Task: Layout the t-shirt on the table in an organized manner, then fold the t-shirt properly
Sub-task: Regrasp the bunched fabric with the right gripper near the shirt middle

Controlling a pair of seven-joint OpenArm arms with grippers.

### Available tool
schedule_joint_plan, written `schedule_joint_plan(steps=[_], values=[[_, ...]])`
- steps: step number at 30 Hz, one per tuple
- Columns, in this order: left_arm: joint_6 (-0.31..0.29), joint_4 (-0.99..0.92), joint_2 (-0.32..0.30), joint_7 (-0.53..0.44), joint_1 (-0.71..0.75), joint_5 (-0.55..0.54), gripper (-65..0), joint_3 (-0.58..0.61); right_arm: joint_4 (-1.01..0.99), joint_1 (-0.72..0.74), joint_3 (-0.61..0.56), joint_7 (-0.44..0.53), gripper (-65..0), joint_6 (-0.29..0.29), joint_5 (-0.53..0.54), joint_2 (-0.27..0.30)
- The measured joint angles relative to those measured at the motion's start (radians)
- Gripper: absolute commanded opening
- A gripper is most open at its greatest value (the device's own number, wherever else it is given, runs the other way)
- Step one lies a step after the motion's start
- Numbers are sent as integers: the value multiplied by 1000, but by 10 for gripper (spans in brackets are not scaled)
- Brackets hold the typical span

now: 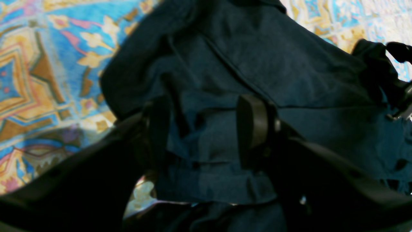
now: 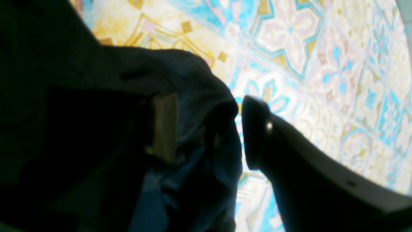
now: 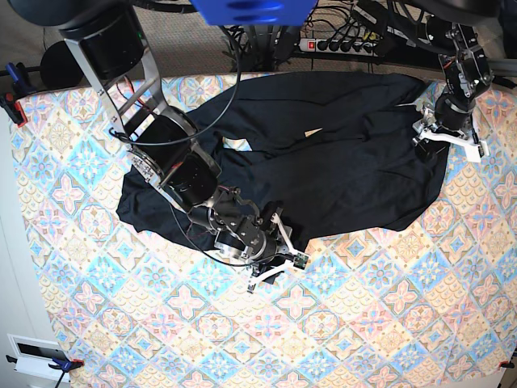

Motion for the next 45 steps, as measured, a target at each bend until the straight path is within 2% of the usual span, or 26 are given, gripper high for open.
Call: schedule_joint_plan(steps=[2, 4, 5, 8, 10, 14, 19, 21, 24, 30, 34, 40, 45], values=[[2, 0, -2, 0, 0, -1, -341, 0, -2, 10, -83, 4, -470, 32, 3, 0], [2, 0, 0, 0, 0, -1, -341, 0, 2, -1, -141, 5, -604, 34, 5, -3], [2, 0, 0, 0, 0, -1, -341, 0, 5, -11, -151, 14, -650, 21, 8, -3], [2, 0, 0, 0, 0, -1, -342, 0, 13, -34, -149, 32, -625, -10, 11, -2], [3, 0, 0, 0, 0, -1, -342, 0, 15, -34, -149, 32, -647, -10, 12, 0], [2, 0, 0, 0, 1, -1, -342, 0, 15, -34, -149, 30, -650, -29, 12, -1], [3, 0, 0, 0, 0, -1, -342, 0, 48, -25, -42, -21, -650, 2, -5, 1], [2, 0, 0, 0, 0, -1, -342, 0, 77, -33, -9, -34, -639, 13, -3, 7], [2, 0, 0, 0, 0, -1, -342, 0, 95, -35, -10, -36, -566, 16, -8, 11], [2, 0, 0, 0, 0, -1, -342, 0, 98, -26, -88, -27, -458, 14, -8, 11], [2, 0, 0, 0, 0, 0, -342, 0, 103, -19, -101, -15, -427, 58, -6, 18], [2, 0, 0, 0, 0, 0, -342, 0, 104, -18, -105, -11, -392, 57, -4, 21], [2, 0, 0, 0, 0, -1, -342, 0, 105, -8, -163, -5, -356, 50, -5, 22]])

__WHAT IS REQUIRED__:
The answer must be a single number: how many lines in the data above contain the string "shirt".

__EXERCISE RESULT__:
2